Re: Web Crypto Spec Updates for ArrayBufferView, ArrayBuffer, and Streams

From: Ryan Sleevi <sleevi@google.com>
Date: Fri, 26 Apr 2013 19:37:52 -0700
Message-ID: <CACvaWvayC-ySXAnpGFN_UvL9ZxGYsaXQoW_5x1P=qNKALG=R3Q@mail.gmail.com>
To: Israel Hilerio <israelh@microsoft.com>
Cc: Aymeric Vitte <vitteaymeric@gmail.com>, Alex Russell <slightlyoff@google.com>, Arun Ranganathan <aranganathan@mozilla.com>, "public-webcrypto@w3.org" <public-webcrypto@w3.org>
On Fri, Apr 26, 2013 at 7:09 PM, Israel Hilerio <israelh@microsoft.com> wrote:
> ARRAY BUFFER
>
>
>
> Per our conversation during the F2F.  ArrayBufferViews are useful to when
> you want to access parts of the information inside an ArrayBuffer.  If you
> are going to be consuming the ArrayBuffer directly, it doesnít make sense to
> create ArrayBufferViews.  Here are some examples of APIs that directly
> generate ArrayBuffers or consume it:
>
>
>
> * XHR return type can be an ArrayBuffer --> XMLHttpRequestResponseType of
> ArrayBuffer
>
> * Blob constructor (takes both ArrayBuffer or ArrayBufferView)
>
> * Blob readAsArrayBuffer returns an ArrayBuffer

Right - I have to keep up with stalking Arun's bugs.

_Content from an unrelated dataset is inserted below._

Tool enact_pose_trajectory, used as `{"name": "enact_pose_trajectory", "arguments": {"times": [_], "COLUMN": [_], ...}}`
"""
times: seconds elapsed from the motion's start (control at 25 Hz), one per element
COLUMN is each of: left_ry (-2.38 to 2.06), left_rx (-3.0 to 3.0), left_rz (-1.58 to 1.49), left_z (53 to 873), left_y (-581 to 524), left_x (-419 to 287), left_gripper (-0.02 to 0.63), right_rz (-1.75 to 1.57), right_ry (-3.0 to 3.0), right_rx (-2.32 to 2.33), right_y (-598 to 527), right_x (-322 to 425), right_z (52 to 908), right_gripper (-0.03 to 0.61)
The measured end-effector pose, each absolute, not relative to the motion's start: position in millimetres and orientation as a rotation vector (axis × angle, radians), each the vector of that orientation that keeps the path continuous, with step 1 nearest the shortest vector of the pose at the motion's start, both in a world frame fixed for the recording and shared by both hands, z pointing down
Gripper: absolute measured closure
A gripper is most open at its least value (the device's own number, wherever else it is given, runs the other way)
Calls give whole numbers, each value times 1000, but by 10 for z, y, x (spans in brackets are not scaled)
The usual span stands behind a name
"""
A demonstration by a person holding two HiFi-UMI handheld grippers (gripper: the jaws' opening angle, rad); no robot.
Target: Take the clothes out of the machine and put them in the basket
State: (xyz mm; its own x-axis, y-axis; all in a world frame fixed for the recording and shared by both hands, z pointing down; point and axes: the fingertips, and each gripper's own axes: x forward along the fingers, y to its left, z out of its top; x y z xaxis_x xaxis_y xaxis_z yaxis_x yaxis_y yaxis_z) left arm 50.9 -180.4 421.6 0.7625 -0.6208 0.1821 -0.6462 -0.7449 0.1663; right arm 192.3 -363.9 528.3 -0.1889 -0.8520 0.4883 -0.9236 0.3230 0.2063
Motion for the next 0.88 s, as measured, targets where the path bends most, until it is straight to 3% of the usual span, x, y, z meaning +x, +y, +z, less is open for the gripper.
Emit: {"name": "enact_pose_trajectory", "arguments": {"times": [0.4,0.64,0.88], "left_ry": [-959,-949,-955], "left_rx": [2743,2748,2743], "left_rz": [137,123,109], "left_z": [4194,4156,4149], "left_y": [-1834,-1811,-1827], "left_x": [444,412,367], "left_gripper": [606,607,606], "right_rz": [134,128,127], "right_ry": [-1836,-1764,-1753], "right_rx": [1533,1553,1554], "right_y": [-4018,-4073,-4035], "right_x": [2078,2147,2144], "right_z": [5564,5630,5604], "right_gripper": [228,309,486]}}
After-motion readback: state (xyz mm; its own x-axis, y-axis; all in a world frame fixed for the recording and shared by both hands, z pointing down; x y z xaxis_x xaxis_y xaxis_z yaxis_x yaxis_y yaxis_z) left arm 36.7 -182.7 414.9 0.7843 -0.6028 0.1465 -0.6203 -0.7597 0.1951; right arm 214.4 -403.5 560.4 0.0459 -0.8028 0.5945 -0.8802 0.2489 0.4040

Blob started as ArrayBuffer, then switched to ArrayBufferView (along
with XHR.send()) in
https://www.w3.org/Bugs/Public/show_bug.cgi?id=16732

However, overloaded support for ArrayBufferView was restored back in
https://www.w3.org/Bugs/Public/show_bug.cgi?id=18668 , as a result of
https://bugzilla.mozilla.org/show_bug.cgi?id=752402

If you examine that bug, you will see that decision was in part based
on the fact that IE10 was shipping with Blob supporting ArrayBuffer in
the constructor. I don't think we have the same limitations here, so I
think we want to be careful when using Blob as a justification for the
change.

For example, XHR.send() continues to only take an ArrayBufferView -
see http://xhr.spec.whatwg.org/#the-send()-method - and the
ArrayBuffer overload is something we've deprecated in Chrome ( see
http://updates.html5rocks.com/2012/07/Arrived-xhr-send-ArrayBufferViews
)

I think we should also be careful when distinguishing between
*generating* and *returning* an ArrayBuffer. I agree that it may make
sense to update result to be an explicit ArrayBuffer, but I'm less
convinced on the overloads for inputs, given the other API
discussions.

>
> * MSE appendBuffer(ArrayBuffer)
>
>
>
> Overloading the existing methods to directly consume ArrayBuffer, in
> addition to ArrayBufferView, provides more flexibility and simplifies the
> programming model for developers who are looking to use the ArrayBuffer
> content directly.
>
>
>
> Like I mentioned during our F2F, the purpose of this suggestion was to
> simplify the programming model.  Iím not as passionate on this topic because
> our engine internally manages both ArrayBuffer and ArrayBufferView inputs
> the same way.
>
>
>
> STREAM
>
>
>
> As we also discussed in the F2F, the use of streams enables many useful
> scenarios and the existing event model can be nicely incorporated to provide
> progress events.  We agreed that streams enables the support of needed uses
> cases to reduce number of buffer copies and increase performance.  Streams
> are currently supported in the MSE and XHR:
>
>
>
> *  SourceBuffer.appendStream (Stream stream, optional unsigned long long
> maxSize);
>
> * XHR return type can be an stream --> XMLHttpRequestResponseType of stream
>
>
>
> Also, my understanding from Ryan was that Chrome is working on a streamís
> implementation.  If we are considering making fundamental changes to the
> spec this late in the game to include things like Future then this seems
> like a reasonable addition given there are concrete use cases for it and a
> more stable spec for it ;-).

I would suggest Futures is probably far less reaching than Streams,
for the reasons discussed and explored at
http://www.w3.org/2012/webcrypto/track/issues/18

The primary reason that I see it as less-fundamental is that the
current API is already modeled after 'success'+result/'failure' - a
concept easily modeled by Futures.

Streams is a much more significant conceptual shift in design, at
least with respect to *vending* a Stream - perhaps as much as to
suggest a fundamentally different API.

That is, the current API conceptually models elements of both a Stream
(eg: the nature of result) and a StreamBuilder (eg:
CryptoOperation.process() ~= StreamBuilder.append() ,
CryptoOperation.finish() ~= StreamBuilder.close() )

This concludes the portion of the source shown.